The mind takes the sensory feed as truth, regardless.
It is the same with story. Despite being shown the sets, the studio, the actors at work, we still cannot resist the need to treat the characters as anything other than real.
We surrender to the power of story as we have been conditioned to do for millennia.
We cannot do otherwise and, most likely, we wouldn’t choose to, if we could.
Factfile: What are fasting girls?
Fasting girls are a phenomenon that came to attention in the Victorian era. They were predominately young girls who claimed to survive long periods without food.
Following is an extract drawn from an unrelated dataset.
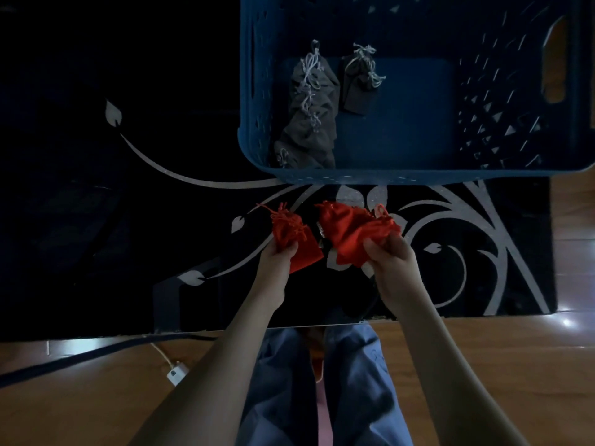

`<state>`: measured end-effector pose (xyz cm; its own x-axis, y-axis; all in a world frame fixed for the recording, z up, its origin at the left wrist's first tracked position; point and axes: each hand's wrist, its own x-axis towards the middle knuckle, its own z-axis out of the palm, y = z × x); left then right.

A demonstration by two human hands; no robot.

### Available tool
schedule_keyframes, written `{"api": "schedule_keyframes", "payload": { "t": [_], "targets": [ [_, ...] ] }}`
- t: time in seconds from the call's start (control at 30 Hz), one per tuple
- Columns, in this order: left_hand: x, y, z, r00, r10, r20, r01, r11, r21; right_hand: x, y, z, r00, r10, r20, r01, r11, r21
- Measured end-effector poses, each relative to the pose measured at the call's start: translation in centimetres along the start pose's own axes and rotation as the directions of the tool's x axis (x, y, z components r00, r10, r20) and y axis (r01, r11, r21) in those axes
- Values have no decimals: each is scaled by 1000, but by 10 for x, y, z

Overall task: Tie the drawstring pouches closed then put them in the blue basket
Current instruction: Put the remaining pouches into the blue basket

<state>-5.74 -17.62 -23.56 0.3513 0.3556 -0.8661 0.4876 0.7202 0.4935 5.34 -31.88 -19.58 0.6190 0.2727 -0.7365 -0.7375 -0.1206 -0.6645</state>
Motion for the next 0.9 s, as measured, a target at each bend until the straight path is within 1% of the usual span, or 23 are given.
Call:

Often, their claims were linked to religious belief. They often became the subject of fascination and veneration.
Scientific investigation never found a true cause for the claim, and they were generally regarded by medical experts as frauds.
Modern interpretations have centred on anorexia nervosa. However, the religious connotations were powerful, reinforced by the claims that saints, such as Catherine of Siena, to have achieved the same feat. This encouraged faith in, rather than true examination of, the fasting girls.
Why are women especially prone?
Others pointed to other “mass hysteria” contagions that have been noted throughout history up to modern times. They have included accusations of witchcraft, “dancing plagues” and body seizures.
Experts are divided as to why these outbreaks affect females, especially young girls, to an overwhelming degree.
Theories include how women are socialised, how they internalise symptoms in a repressive male dominated societies and how women manifest the symptoms of extreme stress.